Sono tanti i dettagli di cui Blažević costella lo spettacolo: ad esempio, la contessa di Aremberg – dama di compagnia di Elisabetta – scacciata dal re, viene mostrata solo di spalle, ma l’umiliazione che subisce diventa ben leggibile nei volti degli altri personaggi. E l’abbarbicamento al potere del Grande Inquisitore è riassunto nel modo più icastico dalla carrozzina su cui il vegliardo domenicano si presenta al colloquio con Filippo II.

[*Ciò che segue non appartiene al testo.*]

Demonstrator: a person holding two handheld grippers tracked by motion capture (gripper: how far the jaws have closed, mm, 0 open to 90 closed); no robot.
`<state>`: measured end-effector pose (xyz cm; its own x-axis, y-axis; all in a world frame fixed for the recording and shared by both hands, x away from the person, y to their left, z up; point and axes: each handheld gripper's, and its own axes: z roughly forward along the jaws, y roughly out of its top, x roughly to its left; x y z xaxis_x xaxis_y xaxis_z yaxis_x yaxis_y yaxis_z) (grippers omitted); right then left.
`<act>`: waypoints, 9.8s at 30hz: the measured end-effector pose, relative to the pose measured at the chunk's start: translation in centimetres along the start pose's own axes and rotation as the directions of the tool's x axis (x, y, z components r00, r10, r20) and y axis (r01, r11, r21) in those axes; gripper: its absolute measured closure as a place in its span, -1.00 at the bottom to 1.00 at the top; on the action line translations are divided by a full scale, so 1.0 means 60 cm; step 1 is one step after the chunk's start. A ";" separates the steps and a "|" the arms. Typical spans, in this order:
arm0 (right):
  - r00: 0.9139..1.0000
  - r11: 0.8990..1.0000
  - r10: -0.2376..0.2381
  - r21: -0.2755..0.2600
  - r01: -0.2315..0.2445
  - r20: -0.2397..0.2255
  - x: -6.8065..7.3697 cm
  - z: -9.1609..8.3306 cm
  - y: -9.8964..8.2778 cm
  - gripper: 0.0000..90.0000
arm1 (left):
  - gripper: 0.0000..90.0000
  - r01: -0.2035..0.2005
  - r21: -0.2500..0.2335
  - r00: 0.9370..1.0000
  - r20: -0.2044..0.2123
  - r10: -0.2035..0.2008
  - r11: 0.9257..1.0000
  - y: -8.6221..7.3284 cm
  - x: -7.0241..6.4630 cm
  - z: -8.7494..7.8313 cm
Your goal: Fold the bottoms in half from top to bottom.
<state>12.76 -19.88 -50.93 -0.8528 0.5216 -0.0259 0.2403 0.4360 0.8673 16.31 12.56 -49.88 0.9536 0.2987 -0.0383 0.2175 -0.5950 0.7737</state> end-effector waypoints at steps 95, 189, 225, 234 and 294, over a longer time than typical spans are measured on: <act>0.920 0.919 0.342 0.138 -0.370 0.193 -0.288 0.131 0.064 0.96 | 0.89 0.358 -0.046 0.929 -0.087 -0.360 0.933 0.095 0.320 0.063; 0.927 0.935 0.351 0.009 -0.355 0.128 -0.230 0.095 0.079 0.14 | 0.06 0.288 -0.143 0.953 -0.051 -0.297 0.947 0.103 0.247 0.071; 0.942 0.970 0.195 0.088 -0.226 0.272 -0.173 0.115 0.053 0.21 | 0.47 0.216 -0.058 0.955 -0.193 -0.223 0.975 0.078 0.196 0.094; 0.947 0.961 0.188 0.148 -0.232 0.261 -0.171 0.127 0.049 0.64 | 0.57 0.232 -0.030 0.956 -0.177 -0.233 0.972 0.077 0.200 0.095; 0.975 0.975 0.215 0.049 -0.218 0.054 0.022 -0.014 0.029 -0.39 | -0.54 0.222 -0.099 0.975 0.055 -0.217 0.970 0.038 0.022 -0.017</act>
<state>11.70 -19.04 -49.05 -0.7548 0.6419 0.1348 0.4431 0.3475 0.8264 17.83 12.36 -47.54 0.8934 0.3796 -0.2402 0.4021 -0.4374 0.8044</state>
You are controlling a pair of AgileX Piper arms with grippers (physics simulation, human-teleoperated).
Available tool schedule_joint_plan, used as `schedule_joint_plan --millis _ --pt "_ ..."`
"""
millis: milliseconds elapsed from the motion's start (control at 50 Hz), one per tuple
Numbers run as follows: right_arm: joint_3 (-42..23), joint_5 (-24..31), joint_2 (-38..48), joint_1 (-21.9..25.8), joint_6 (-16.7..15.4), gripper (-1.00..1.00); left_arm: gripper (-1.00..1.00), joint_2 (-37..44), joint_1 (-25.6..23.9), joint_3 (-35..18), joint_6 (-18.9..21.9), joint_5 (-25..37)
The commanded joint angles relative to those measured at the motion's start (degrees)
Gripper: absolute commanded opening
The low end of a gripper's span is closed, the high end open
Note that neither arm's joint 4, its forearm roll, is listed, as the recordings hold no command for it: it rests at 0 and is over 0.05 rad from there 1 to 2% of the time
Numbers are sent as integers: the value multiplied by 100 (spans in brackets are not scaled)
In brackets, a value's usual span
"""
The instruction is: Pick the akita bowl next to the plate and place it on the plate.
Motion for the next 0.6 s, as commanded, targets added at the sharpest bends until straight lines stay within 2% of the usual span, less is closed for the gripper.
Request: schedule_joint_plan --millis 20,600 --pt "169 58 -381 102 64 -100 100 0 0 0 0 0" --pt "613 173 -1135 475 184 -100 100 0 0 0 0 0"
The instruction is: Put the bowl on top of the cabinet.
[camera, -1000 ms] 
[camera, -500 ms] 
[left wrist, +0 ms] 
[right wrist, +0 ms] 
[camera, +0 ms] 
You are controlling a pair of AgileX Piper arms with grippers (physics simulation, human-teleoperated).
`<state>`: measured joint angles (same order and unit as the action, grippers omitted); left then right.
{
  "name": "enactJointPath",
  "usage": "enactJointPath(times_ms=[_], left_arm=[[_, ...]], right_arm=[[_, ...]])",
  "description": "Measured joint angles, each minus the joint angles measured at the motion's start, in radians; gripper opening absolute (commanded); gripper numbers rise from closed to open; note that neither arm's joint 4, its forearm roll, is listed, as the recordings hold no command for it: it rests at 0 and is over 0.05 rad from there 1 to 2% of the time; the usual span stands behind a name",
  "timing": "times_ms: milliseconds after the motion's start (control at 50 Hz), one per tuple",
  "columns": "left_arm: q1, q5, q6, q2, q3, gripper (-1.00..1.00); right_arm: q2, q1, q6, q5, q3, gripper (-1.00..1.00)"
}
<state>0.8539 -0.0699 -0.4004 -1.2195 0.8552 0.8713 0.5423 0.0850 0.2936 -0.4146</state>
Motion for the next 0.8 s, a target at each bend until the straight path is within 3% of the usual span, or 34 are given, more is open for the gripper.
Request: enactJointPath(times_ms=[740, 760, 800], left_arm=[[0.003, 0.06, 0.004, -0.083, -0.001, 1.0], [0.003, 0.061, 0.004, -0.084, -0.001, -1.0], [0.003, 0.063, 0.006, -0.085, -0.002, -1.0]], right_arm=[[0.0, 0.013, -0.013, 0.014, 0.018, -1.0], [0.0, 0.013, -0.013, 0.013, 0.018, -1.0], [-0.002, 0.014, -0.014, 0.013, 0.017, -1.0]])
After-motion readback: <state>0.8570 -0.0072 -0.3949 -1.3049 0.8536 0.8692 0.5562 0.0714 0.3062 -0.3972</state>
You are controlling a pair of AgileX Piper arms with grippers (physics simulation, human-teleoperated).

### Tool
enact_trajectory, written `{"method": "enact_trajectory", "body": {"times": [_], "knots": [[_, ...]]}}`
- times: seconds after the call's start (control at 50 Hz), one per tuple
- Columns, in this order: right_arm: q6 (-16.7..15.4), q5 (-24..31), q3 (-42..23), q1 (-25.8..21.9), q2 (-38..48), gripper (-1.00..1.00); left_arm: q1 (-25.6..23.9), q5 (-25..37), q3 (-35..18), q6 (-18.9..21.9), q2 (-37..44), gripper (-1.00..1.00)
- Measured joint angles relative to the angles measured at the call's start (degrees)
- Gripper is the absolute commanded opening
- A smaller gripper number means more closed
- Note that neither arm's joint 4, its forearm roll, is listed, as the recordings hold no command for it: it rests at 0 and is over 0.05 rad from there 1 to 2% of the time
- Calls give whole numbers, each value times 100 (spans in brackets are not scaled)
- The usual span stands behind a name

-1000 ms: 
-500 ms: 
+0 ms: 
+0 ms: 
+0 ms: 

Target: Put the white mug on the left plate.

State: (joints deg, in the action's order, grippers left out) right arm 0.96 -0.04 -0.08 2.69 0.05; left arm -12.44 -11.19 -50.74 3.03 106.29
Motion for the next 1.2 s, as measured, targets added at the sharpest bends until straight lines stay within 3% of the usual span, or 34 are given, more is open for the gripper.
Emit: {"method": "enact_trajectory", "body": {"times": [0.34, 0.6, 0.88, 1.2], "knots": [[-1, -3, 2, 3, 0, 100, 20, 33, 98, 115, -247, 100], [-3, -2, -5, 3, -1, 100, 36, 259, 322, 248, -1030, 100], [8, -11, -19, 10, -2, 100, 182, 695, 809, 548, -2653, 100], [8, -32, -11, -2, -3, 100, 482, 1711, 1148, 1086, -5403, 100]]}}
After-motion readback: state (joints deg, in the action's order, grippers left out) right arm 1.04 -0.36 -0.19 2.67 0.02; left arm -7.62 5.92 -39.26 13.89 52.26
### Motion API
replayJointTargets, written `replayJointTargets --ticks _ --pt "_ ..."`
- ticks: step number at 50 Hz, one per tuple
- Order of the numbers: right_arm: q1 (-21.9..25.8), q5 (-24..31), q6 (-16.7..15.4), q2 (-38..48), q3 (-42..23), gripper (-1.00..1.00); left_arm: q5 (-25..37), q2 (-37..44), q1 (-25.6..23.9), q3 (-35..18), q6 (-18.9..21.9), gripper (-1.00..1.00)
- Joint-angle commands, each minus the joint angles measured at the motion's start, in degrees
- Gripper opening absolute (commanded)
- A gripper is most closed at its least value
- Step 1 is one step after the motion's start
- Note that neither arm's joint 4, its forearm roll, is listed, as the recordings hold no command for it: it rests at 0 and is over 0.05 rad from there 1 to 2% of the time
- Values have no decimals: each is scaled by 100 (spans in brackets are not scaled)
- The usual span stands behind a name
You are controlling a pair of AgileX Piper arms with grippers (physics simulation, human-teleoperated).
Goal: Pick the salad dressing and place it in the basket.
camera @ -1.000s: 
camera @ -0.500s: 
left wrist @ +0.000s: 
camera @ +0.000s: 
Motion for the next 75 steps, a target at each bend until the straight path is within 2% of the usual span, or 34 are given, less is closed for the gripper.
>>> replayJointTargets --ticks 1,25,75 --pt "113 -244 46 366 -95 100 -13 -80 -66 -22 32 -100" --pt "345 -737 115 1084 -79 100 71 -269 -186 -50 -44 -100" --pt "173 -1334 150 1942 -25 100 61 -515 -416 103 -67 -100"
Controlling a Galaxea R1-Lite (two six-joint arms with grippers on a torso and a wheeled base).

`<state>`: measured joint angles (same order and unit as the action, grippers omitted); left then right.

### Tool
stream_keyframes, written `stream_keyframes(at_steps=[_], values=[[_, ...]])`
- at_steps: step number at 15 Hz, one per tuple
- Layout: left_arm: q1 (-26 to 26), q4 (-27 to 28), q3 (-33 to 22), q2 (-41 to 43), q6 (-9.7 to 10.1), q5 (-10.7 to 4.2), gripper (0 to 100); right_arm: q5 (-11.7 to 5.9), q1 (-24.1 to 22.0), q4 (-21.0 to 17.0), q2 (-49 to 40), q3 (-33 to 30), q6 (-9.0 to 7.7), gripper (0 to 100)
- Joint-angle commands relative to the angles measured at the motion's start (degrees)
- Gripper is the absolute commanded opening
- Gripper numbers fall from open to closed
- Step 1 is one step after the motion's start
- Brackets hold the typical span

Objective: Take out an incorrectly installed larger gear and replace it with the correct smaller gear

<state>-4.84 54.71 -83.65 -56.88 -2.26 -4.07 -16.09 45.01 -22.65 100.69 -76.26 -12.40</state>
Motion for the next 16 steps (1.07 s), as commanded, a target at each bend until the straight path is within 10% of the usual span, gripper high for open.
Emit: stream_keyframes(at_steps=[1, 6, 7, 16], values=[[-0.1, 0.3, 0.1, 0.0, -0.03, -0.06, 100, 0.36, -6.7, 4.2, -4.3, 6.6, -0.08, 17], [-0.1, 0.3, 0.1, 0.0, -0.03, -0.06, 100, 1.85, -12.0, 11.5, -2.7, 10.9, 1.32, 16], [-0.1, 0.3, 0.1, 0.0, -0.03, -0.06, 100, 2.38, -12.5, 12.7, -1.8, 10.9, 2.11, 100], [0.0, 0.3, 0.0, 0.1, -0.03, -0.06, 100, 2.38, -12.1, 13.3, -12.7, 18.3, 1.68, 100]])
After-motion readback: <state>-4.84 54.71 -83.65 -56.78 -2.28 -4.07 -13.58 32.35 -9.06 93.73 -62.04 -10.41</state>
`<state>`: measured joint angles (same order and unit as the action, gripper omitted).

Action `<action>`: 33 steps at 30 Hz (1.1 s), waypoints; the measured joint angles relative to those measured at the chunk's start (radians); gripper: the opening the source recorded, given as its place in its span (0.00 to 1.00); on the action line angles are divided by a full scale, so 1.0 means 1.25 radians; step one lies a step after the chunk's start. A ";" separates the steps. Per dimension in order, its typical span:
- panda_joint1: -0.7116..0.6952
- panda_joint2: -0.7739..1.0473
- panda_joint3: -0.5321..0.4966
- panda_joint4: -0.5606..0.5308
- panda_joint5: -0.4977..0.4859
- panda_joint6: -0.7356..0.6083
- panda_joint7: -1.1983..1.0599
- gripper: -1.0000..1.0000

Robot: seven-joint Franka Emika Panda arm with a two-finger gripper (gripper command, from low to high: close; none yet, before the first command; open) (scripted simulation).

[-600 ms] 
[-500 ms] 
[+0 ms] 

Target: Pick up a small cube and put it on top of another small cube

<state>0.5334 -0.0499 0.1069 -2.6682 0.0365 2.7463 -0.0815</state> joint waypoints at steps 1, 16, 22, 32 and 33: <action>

Pure la grande scena dell’autodafé viene risolta con pochi mezzi: prima, il coro dei frati è confinato fuori scena, mentre a un gruppo di danzatori con lugubri tonache è affidata una macabra danza (coreografie di Maša Kolar); poi, gli stessi torneranno in scena per mostrare arti umani e porzioni di scheletri appesi all’interno dei loro mantelli. Di grande efficacia anche la morte di Rodrigo: spira tra le braccia di Carlo senza che venga sparato alcun colpo di archibugio, indicando così l’ineluttabilità di un’uccisione che diviene metafora della sconfitta di ogni utopia. E quando, nel finale, il protagonista torna al chiostro di San Giusto si compone il fotogramma conclusivo. Svetta la figura di Carlo con la spada sollevata, che – in un ambiguo epilogo, proprio come lo concepiva Verdi – potrebbe usare contro se stesso o qualcun altro; ed è affiancato da Filippo II, dal Frate (l’anima dell’avo Carlo V) e dall’Inquisitore. Sono tutte silhouette nere, mentre la sola Elisabetta resta personaggio reale: ultima testimone di quello che appare come un atroce incubo.
La regia di Blažević ha poi il merito di esser riuscita a valorizzare le caratteristiche di ciascun interprete: impresa facile con il soprano Rebeka Lokar, che domina con assoluta sicurezza il canto di Elisabetta grazie ai notevoli mezzi vocali, e anche con il tenore Dimitri Paksoglou, che – alle prese con l’irrisolto personaggio di Don Carlo – ha esibito un’emissione sempre salda. Domen Križaj, baritono lirico laddove soprattutto nel confronto con Filippo II sarebbe stata preferibile maggiore drammaticità vocale, ha comunque impresso alla figura di Rodrigo giovanile slancio, tradotto in belle arcate melodiche. A interpretare il re di Spagna era Luciano Batinić, basso nell’insieme corretto, anche se non sempre propenso a scandagliare la parola scenica verdiana. Più debole la principessa Eboli di Irena Petkova che, dopo una Canzone del velo fin troppo cauta, in O don fatale ha messo in evidenza vari limiti timbrici e di estensione. E se Slavko Seculić è apparso del tutto inadeguato al breve e difficilissimo ruolo del Frate, Valentin Pivovarov ha affrontato la figura dell’Inquisitore sottolineando – in accordo con il disegno registico – gli aspetti più biechi del potere. Valentina Čuden è stata un vivace paggio Tebaldo en travesti, per poi trasformarsi in un’armoniosa Voce dal cielo durante l’autodafè.
Purtroppo la bacchetta di Valentin Egel, direttore musicale stabile dell’Opera Nazionale Croata (quella di Maribor è una coproduzione con Fiume), costantemente assestata su un pedale sonoro tra il forte e il mezzoforte, non è stata di grande aiuto ai cantanti. E, soprattutto, non ha saputo restituire la dimensione sinfonica dei meravigliosi passaggi strumentali del capolavoro verdiano. Resta così il rammarico per la poca incisività orchestrale in uno spettacolo, altrimenti, quasi ideale.